Осмус встал и произнес первую застольную речь. Он поблагодарил доблестных тружеников, которые помогли «руководимому мною лесопункту так успешно справиться с выполнением плана», обратился с приветствием к дорогим гостям, и к местным, и к приезжим. Говорил Осмус складно и, по доброму застольному обычаю, несколько шутливо. Он был в ударе: успех, премии, аплодисменты, вино — все это взбодрило его, обострило ощущение собственной силы и энергии. К концу речи голос его окреп, зазвучал душевно и сильно — его было слышно даже в соседних помещениях, где тоже сидел народ.

— Наступает лето, наступает пора, когда нам обычно удается перевести дух. Но говорю вам заранее, что в нынешнем году эта пора сильно сократится, так как нам скоро придется приступить к выполнению трудовых заданий следующего года. Ведь я и в следующем году не намерен уступать кому бы то ни было честь заведующего лучшим лесопунктом в уезде. В этом году мы обогнали Пуурманиский лесопункт всего лишь на один процент, поэтому надо быть начеку, чтобы нас не побили. Выпьем за новые успехи нашего лесопункта!

Все остальные ораторы тоже превозносили Куллиаруский лесопункт, и особенно его заведующего Рудольфа Осмуса.
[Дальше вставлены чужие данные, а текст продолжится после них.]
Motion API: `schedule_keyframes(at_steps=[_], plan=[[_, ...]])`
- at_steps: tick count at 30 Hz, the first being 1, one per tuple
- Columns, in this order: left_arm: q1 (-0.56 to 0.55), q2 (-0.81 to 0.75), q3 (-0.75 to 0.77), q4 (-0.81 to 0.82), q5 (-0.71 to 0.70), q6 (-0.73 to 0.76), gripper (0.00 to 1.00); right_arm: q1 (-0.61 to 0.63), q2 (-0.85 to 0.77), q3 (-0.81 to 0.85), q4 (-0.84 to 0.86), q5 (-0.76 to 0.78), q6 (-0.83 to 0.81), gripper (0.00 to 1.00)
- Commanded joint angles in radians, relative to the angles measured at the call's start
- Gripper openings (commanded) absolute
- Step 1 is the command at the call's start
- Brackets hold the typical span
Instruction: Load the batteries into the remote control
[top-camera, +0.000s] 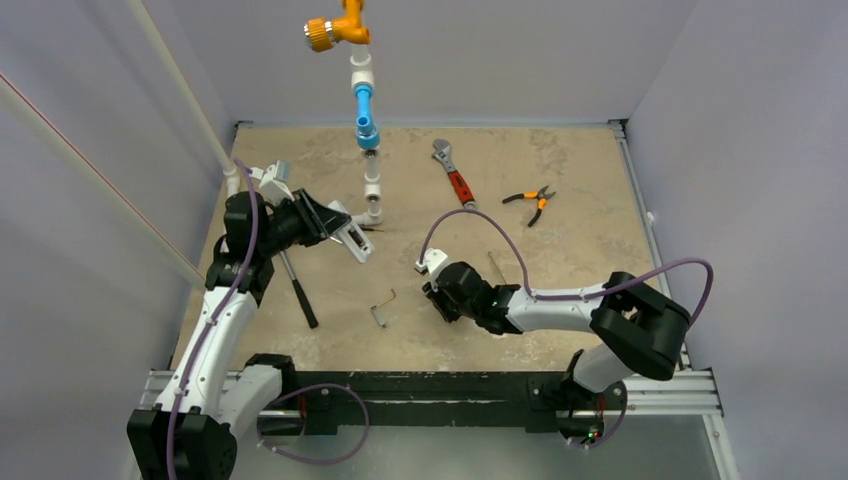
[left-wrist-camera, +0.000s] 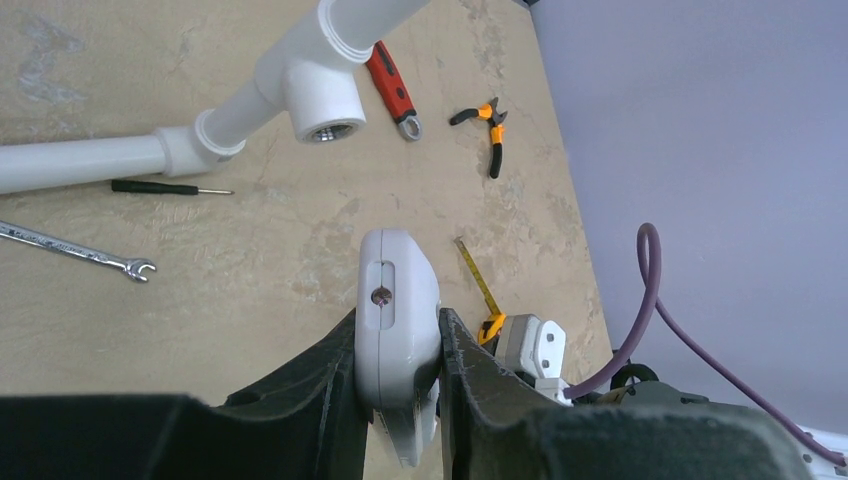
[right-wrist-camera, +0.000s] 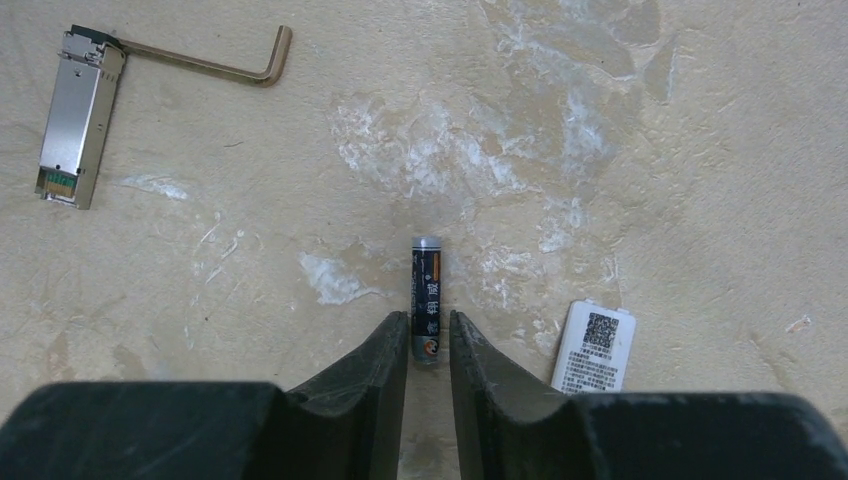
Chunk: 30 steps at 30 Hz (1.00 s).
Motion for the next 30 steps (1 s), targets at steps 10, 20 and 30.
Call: schedule_keyframes(at_steps=[10,20,30], plan=[[-0.006,-0.008,-0.004,0.071,0.023,-0.011,0.0,0.0,0.054,0.048,-0.058,-0.03,-0.015,0.08],[-0.021,0.0,-0.003,0.111,0.06,-0.016,0.0,0.0,-0.109,0.012,0.038,0.026,-0.046,0.0],[-0.156,0.05,-0.012,0.222,0.052,-0.02,0.0,-0.002,-0.515,-0.21,0.4,-0.088,-0.37,0.0]])
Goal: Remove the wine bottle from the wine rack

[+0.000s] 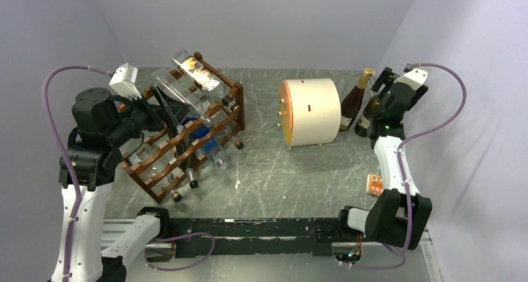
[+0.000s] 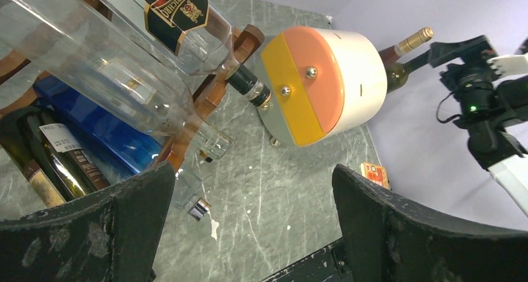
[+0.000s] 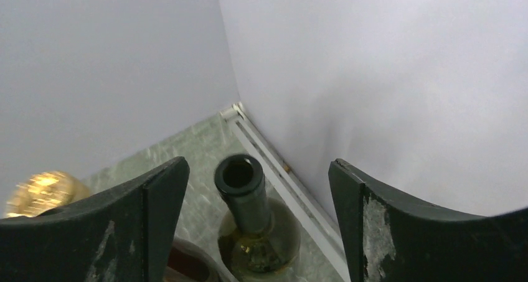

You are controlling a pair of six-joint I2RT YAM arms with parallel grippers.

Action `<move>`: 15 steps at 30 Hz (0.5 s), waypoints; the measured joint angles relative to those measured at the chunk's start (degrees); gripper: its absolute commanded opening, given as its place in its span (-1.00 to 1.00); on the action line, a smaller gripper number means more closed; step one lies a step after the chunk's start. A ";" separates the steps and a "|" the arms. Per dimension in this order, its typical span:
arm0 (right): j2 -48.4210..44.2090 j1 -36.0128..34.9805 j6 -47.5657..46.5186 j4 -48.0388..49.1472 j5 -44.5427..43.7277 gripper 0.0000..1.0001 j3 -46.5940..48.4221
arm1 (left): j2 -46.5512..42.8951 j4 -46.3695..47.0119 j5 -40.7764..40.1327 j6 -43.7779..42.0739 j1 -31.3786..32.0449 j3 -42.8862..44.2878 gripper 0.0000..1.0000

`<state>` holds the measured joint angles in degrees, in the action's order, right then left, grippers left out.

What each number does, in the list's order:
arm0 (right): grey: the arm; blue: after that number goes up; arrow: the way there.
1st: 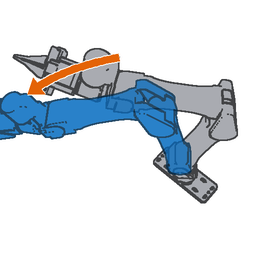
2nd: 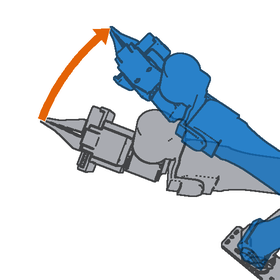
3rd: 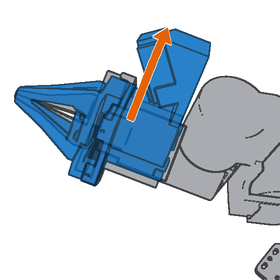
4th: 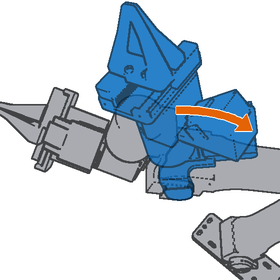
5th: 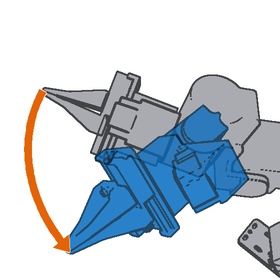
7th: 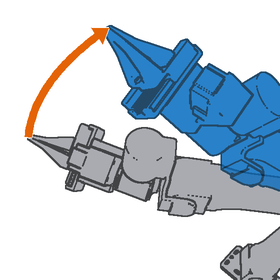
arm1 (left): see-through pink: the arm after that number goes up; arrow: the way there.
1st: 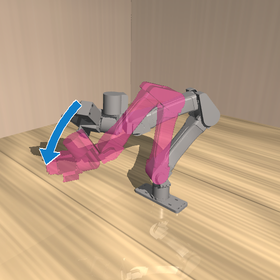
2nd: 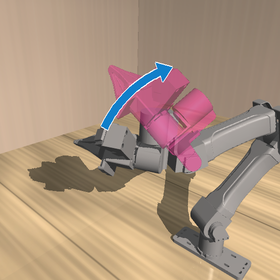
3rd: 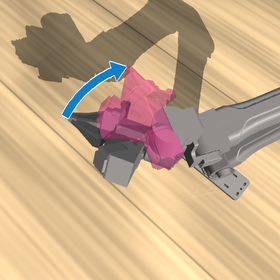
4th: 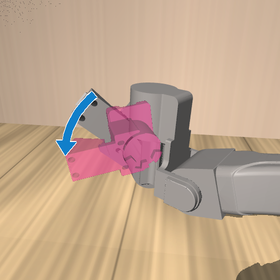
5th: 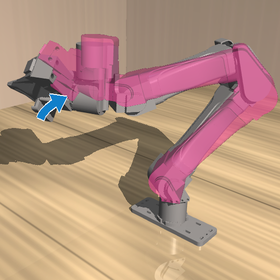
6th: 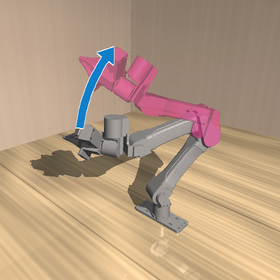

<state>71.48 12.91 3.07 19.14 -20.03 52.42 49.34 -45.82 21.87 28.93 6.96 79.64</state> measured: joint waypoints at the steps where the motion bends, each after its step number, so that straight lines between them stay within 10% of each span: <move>1: -0.92 0.00 0.15 -0.90 0.00 0.97 0.61 | 0.00 0.00 0.02 0.00 0.00 -0.22 0.99; 15: -11.58 -2.75 1.60 -10.05 11.85 1.00 11.54 | 2.14 0.42 -4.57 -1.14 0.00 -1.62 0.99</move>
<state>59.90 10.15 4.67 9.08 -8.19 63.96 51.48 -45.41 17.30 27.79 6.96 78.02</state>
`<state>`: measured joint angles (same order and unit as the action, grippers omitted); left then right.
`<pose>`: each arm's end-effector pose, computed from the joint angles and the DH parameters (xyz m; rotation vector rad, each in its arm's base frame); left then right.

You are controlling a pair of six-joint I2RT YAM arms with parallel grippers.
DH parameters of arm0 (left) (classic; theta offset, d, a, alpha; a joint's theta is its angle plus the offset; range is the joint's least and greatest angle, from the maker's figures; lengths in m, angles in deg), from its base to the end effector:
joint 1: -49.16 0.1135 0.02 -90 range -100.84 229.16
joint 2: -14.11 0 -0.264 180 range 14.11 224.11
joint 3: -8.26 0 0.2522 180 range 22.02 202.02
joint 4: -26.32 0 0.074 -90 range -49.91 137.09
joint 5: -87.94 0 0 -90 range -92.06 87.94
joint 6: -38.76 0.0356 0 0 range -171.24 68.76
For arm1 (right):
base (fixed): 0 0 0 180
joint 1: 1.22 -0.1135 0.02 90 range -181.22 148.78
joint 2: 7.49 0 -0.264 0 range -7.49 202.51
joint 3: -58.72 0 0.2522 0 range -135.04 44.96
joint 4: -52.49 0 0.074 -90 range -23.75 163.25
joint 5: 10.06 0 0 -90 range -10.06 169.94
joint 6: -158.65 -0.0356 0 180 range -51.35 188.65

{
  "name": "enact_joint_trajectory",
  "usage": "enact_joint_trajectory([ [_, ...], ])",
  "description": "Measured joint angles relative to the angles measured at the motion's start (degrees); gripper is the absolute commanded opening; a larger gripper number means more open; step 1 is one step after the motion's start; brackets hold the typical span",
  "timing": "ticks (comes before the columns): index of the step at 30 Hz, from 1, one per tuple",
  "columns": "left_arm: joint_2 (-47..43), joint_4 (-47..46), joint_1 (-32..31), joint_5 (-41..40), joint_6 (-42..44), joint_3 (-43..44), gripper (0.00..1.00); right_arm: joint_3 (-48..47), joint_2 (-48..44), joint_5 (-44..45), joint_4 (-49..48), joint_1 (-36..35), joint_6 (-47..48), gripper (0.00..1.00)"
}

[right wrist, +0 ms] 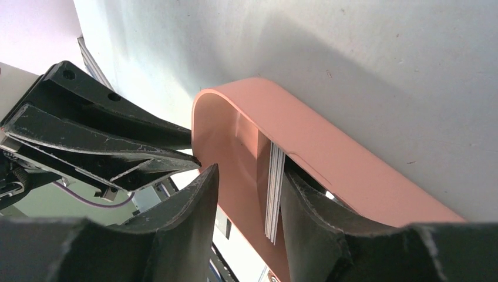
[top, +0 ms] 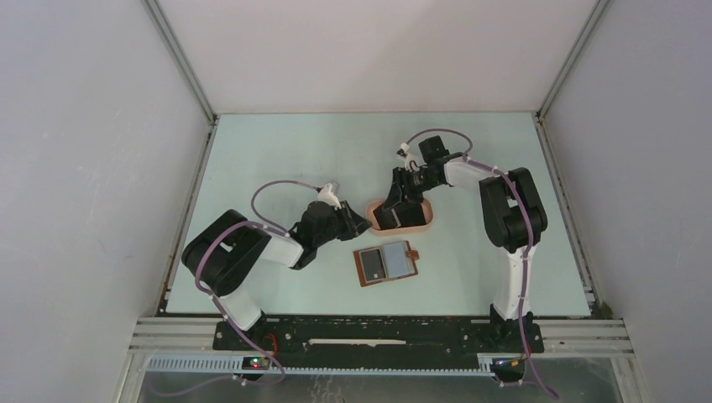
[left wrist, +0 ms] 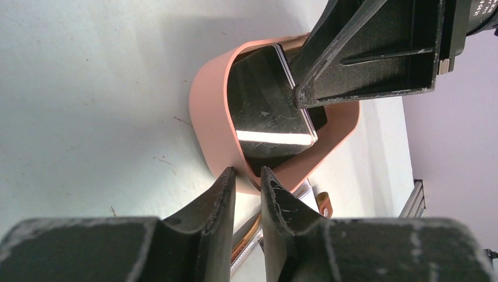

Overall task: Put the credit cards into the card holder
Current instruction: Pick up the credit card from the storage box.

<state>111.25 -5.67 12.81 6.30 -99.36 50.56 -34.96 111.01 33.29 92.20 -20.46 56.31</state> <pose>0.2375 -0.1812 0.1269 -0.1158 2.1338 -1.0678 0.3854 0.1619 0.1508 -0.4194 2.6433 1.2690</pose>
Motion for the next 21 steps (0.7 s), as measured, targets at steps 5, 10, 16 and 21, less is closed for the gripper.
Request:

Весьма робко отмечая недостатки, сослуживцы обменивались взаимными похвалами и восторгами, не забывая скромно упомянуть и о самих себе. Настроение поднималось, гул усиливался, новым ораторам приходилось все дольше и дольше стучать по стакану вилкой или ложкой, чтобы установить тишину.

За соседним столом низкий бас затянул неторопливую песню, к нему примкнул высокий тенор, сбивающийся и нетерпеливый, — они не спелись, не нашли общего языка и умолкли.

Осмус наклонился к Реммельгасу.

— А вы не скажете несколько слов?

Направляясь сюда, Реммельгас и в самом деле предполагал выступить с небольшой речью. Он ведь думал, что попадет на торжественную часть, и тогда это было бы неизбежно. Но поскольку он угодил прямо на банкет, то всякая мысль о выступлении сразу же отпала, и даже более того: он уже давно подумывал, под каким бы предлогом ему подняться и незаметно улизнуть. Поэтому он отрицательно покачал головой. Осмус, словно не замечая этого, встал и позвенел бокалом о бокал.